*Task data*
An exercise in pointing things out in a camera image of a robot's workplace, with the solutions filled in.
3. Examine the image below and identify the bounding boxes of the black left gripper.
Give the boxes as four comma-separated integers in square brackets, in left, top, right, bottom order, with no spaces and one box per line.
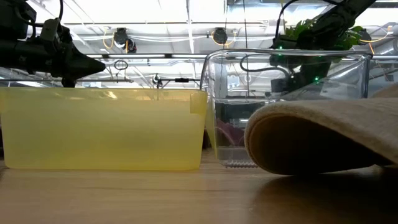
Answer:
[0,17,106,88]

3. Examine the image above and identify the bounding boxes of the beige towel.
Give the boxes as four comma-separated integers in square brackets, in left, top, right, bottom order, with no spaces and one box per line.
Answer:
[244,98,398,175]

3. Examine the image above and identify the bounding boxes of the yellow translucent plastic bin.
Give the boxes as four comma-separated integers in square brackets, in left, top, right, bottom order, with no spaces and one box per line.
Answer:
[0,86,208,171]

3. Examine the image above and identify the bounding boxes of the maroon towel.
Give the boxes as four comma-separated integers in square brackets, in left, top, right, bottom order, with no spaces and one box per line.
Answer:
[216,119,247,147]

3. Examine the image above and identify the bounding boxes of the clear plastic bin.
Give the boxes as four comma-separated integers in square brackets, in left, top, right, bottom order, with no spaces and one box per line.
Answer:
[200,49,373,169]

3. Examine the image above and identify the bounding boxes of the green leafy plant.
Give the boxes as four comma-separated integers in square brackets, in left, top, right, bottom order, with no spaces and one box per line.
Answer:
[284,18,365,52]

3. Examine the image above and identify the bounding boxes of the black metal stand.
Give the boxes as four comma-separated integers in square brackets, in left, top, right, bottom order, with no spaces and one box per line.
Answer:
[151,73,200,90]

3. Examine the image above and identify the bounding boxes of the black ceiling cable reel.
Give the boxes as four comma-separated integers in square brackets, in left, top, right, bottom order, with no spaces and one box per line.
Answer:
[212,27,229,46]
[113,27,138,54]

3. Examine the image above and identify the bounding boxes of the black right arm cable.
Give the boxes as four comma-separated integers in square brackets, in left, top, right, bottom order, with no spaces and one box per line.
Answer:
[274,0,301,40]

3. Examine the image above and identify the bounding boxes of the yellow cord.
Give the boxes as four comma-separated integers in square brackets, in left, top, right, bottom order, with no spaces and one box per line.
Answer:
[280,0,286,34]

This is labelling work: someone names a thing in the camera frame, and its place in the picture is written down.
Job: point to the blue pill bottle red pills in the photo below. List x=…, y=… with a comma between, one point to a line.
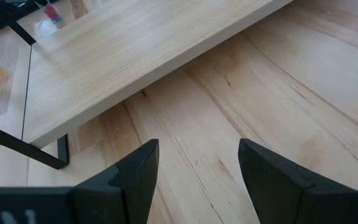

*What you have to do*
Type the lines above out again exactly as they appear, skipping every picture.

*Expected answer*
An exercise in pointing things out in a camera image of a robot's workplace, with the solutions filled in.
3. Examine the image below and identify the bounding boxes of the black left gripper.
Give the boxes as four comma-separated integers in square brackets, in left, top, right, bottom order, with no spaces and one box per line.
Answer:
[0,17,106,88]

3. Examine the image above and identify the bounding boxes of the beige towel.
Give the boxes as four comma-separated integers in square brackets, in left, top, right, bottom order, with no spaces and one box per line.
Answer:
[244,98,398,175]

3. Examine the image above and identify the bounding boxes of the yellow translucent plastic bin.
Give the boxes as four comma-separated integers in square brackets, in left, top, right, bottom order, with no spaces and one box per line.
Answer:
[0,86,208,171]

3. Examine the image above and identify the bounding boxes of the maroon towel.
Give the boxes as four comma-separated integers in square brackets, in left, top, right, bottom order, with no spaces and one box per line.
Answer:
[216,119,247,147]

3. Examine the image above and identify the bounding boxes of the clear plastic bin.
Give the boxes as four comma-separated integers in square brackets, in left, top, right, bottom order, with no spaces and one box per line.
Answer:
[200,49,373,169]

3. Examine the image above and identify the bounding boxes of the green leafy plant.
Give the boxes as four comma-separated integers in square brackets, in left, top, right, bottom order, with no spaces and one box per line.
Answer:
[284,18,365,52]

3. Examine the image above and identify the bounding boxes of the black metal stand.
Give the boxes as four comma-separated integers in square brackets, in left, top, right, bottom order, with no spaces and one box per line.
Answer:
[151,73,200,90]

3. Examine the image above and identify the bounding boxes of the black ceiling cable reel.
Give the boxes as four comma-separated integers in square brackets, in left, top, right, bottom order, with no spaces and one box per line.
Answer:
[212,27,229,46]
[113,27,138,54]

3. Examine the image above and identify the bounding boxes of the black right arm cable.
Give the boxes as four comma-separated integers in square brackets, in left, top, right, bottom order, with no spaces and one box per line.
Answer:
[274,0,301,40]

3. Examine the image above and identify the bounding boxes of the yellow cord.
Give the boxes as four comma-separated integers in square brackets, in left, top, right, bottom order, with no spaces and one box per line.
Answer:
[280,0,286,34]

This is labelling work: someone names a thing in the camera frame, and its place in the picture is written down.
Job: point to the blue pill bottle red pills in the photo below. List x=…, y=… with a comma between, one point to a line.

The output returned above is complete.